**What is needed**:
Gather every line of the entries that includes the word "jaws".

**Information given**:
= = = = = = =

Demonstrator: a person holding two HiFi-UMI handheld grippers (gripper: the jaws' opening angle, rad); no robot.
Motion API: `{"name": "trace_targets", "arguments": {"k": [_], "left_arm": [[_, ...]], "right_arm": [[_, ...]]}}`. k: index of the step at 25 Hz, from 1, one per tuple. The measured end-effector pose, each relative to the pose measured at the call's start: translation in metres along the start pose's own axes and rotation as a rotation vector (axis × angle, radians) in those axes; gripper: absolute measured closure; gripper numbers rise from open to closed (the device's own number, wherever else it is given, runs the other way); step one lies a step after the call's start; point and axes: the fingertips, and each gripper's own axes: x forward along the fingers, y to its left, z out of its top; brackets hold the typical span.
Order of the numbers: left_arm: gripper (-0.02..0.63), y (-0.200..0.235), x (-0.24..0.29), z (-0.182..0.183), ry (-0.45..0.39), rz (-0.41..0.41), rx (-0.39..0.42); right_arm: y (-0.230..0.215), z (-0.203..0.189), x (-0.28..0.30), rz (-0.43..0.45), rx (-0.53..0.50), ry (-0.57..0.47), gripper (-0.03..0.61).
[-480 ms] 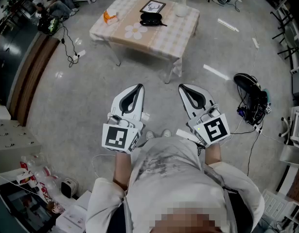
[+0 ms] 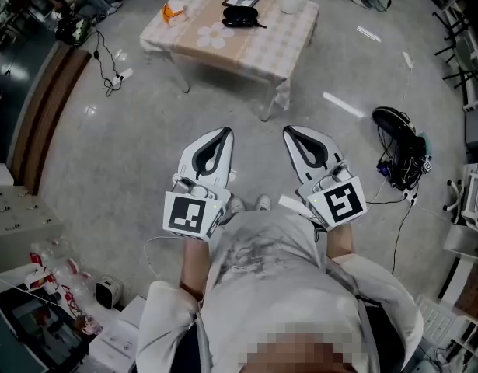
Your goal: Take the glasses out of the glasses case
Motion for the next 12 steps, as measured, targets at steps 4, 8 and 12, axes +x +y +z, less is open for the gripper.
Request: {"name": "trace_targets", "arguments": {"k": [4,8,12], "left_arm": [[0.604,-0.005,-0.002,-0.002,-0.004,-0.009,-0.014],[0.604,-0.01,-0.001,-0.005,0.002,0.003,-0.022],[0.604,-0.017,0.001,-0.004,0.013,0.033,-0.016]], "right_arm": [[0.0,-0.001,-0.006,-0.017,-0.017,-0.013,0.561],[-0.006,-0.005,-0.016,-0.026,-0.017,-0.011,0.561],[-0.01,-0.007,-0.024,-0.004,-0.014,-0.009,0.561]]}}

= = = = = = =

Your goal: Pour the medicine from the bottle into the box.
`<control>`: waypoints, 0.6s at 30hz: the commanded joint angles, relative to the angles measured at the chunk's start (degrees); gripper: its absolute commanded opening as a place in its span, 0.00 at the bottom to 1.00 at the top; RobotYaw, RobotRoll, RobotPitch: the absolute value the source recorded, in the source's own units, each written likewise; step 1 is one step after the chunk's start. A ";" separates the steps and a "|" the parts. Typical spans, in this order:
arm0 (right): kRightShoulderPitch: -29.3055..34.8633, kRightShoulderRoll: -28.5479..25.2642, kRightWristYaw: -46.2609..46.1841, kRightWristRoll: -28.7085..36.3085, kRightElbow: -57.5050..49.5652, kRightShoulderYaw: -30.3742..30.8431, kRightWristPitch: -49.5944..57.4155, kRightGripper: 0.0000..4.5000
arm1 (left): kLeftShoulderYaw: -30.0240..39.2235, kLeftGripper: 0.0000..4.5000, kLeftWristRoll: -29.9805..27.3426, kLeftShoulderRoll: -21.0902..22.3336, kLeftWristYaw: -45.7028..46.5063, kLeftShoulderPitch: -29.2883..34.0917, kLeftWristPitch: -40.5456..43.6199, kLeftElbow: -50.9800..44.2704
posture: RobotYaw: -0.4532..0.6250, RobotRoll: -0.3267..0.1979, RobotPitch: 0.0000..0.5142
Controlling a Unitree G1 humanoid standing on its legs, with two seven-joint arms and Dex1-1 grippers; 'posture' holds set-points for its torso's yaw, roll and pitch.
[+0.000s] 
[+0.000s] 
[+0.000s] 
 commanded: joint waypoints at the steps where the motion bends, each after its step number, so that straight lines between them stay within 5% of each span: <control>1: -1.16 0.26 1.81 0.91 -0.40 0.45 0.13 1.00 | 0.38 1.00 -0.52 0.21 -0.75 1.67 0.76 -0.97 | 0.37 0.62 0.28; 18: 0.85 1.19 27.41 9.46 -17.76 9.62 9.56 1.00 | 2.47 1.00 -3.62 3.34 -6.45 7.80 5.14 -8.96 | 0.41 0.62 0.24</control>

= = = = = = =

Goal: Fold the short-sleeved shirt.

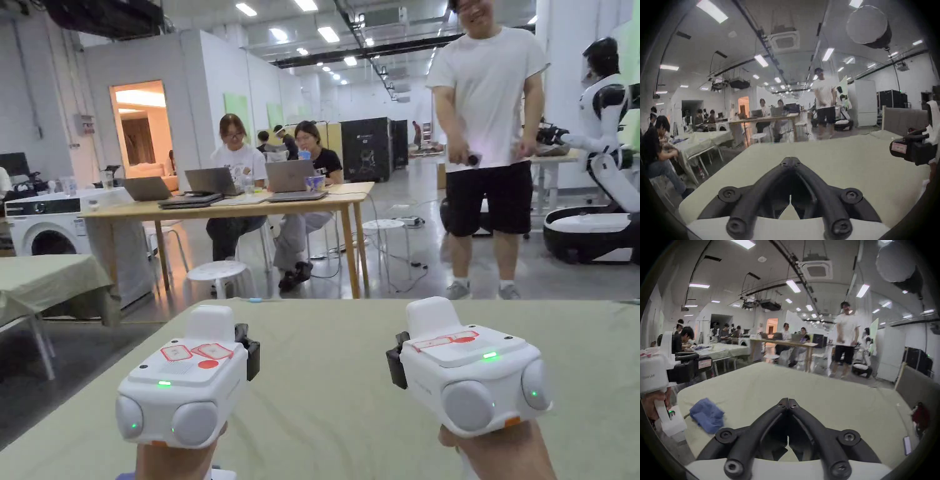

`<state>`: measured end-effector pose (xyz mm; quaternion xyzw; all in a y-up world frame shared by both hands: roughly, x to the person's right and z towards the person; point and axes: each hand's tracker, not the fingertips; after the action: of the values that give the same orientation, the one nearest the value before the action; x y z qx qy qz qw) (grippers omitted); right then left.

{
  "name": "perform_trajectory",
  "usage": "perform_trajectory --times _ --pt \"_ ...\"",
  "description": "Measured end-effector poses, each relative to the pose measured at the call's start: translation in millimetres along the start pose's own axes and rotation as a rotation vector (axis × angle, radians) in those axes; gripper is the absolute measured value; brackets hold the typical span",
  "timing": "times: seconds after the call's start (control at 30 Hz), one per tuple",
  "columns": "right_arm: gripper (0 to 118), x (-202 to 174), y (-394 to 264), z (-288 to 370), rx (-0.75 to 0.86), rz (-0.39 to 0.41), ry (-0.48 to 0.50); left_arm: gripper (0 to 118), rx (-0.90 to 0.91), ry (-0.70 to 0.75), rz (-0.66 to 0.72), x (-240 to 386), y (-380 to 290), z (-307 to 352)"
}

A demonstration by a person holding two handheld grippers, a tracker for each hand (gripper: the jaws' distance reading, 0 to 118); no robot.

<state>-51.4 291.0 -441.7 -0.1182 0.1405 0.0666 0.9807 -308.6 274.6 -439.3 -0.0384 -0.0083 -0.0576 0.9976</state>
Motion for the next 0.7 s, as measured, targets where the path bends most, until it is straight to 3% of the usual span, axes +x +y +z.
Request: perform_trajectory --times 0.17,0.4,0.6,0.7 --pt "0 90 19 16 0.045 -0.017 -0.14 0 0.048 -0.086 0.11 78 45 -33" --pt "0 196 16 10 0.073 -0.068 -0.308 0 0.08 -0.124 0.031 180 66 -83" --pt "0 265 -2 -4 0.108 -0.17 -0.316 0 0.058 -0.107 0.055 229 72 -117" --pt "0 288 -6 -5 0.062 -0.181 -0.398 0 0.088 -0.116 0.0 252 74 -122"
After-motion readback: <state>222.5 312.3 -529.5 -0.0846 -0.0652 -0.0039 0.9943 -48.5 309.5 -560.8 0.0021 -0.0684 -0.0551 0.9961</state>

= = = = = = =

**Your solution**:
Demonstrator: a person holding two HiFi-UMI handheld grippers (gripper: the jaws' opening angle, rad); no robot.
A demonstration by a person holding two handheld grippers, a tracker for each hand (gripper: the jaws' distance reading, 0 to 118); no robot.

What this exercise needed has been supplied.